Summer Volume: 1996 Issue: 3(2) page(s): 11,12, and 15


Gao Zi, a philosopher some two thousand three hundred years ago, had something to say about the pleasures of the Chinese palate when he said, "Appetite for food and sex is nature." This is probably the most repeated aphorism when mentioning Chinese approaches to the world of the senses.

Wise indeed this short phrase of only four Chinese characters; it points to the fundamental nature of food and sex, and suggests the abiding imagination and sensuality that human nature lends to these two activities. K.C. Chang, in his Food in Chinese Culture volume published in 1977, begins with this quote from Gao Zi, but finds much more variety in food than sex. One does not have to agree or disagree to realize both, as wise Gao Zi intended, they belong together to the imaginative and sensual pleasures of life.

During the historic visit of President and Mrs. Richard Nixon to China in 1972, an episode illustrates how the imaginative and the sensual are in Chinese cuisine. Every word in Tiananmen Square and every step along the Great Wall were followed with avid interest. Some might remember the tidbit about Pat Nixon's visit to the chef after an elaborate banquet. Many dishes, indeed the Chinese culinary tradition itself, received her praise.

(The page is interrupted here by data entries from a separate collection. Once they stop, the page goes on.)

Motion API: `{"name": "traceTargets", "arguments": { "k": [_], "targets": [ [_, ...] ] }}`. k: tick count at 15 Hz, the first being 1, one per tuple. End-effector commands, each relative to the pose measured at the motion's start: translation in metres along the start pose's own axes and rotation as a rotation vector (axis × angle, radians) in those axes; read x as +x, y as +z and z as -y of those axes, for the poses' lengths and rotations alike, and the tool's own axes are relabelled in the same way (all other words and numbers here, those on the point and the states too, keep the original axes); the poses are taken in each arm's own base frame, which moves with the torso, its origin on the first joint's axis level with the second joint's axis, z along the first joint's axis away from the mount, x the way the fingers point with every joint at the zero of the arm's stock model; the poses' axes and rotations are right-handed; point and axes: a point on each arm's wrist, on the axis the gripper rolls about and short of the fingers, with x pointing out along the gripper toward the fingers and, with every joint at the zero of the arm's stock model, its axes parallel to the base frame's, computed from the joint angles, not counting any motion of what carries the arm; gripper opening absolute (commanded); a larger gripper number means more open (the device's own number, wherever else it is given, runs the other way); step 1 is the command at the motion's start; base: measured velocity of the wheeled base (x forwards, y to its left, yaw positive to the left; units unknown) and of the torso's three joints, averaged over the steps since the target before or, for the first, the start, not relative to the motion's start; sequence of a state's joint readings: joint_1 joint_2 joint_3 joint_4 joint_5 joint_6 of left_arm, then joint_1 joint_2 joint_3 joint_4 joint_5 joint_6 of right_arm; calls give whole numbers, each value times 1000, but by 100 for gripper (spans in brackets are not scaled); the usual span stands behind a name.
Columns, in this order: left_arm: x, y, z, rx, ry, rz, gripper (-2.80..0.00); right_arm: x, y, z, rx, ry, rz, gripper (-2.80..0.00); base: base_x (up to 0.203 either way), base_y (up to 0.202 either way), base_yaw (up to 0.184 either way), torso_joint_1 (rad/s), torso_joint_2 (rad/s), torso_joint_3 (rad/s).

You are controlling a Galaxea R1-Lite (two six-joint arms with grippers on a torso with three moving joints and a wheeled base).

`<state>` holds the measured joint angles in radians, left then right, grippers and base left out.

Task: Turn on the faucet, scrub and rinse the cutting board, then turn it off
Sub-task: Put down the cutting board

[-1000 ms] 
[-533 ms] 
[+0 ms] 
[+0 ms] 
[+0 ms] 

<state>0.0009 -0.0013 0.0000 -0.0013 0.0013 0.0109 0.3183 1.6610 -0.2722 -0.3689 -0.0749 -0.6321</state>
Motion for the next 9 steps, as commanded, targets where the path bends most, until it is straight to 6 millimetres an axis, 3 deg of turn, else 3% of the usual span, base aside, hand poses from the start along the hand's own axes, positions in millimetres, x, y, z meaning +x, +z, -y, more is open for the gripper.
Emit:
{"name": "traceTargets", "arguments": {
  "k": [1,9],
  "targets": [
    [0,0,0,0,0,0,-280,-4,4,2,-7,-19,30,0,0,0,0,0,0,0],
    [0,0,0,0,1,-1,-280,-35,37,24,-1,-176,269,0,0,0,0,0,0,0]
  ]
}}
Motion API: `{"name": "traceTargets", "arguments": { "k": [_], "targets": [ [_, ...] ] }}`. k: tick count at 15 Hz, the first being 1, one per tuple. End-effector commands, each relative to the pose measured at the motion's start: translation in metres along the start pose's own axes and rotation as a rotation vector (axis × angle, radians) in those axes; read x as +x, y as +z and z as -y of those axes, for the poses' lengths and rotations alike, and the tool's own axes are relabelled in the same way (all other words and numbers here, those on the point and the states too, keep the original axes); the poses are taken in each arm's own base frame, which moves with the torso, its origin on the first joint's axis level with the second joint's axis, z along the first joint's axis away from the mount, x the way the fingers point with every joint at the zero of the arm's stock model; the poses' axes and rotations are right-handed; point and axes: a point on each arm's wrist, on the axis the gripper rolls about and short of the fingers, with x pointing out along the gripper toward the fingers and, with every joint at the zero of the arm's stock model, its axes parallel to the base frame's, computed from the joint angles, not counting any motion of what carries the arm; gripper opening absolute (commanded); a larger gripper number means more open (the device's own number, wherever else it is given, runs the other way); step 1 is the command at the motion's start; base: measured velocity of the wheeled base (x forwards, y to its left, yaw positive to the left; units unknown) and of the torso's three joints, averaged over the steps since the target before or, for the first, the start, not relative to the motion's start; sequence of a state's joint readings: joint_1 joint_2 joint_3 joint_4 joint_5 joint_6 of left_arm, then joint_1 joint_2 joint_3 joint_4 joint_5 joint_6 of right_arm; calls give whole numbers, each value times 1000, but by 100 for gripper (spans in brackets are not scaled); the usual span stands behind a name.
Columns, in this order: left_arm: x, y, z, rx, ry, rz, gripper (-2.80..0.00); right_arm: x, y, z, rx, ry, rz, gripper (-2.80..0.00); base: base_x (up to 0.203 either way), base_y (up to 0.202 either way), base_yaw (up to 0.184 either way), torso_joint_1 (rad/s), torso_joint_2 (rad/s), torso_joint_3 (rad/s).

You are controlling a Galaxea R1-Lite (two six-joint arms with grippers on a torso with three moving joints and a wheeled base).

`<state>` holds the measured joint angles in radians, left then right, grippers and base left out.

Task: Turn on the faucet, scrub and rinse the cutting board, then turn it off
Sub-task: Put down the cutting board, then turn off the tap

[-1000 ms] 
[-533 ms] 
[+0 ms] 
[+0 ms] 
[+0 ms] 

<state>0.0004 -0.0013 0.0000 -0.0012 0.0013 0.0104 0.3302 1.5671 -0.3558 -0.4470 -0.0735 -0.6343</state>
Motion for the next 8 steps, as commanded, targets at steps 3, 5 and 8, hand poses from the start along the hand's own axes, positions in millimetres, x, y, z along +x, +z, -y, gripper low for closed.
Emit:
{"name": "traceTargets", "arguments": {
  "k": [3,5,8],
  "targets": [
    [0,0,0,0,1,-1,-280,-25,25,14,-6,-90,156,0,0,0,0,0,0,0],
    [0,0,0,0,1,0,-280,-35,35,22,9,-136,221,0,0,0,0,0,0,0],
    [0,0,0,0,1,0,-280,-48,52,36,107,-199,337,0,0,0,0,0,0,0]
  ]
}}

But one dish she liked above all else was some kind of meat dish braised and simmered in soy sauce. This turned its skin smooth and with glistening red-brown color; it had a marvelous aroma. The translation for this dish, as recorded in one national weekly was 'Lady's quivering buttock.' How interesting, as the dish itself is unisexual.

"We eat crabs by choice and (tree)bark by necessity," Lin Yu-tang characterized Chinese culinary sophistication, practicality, and variety. This felicitous turn of a phrase and thought, but one part of the expression, has led to a misleading assumption. That is, the variety of food items in the Chinese diet can be traced too much starvation and marginal living in the land, as the eating of treebark would suggest. This notion is misleading because, if starvation were indeed the mother of culinary inventiveness and variety and maybe even sophistication, then there would be more major culinary traditions in the world of unrelieved famines.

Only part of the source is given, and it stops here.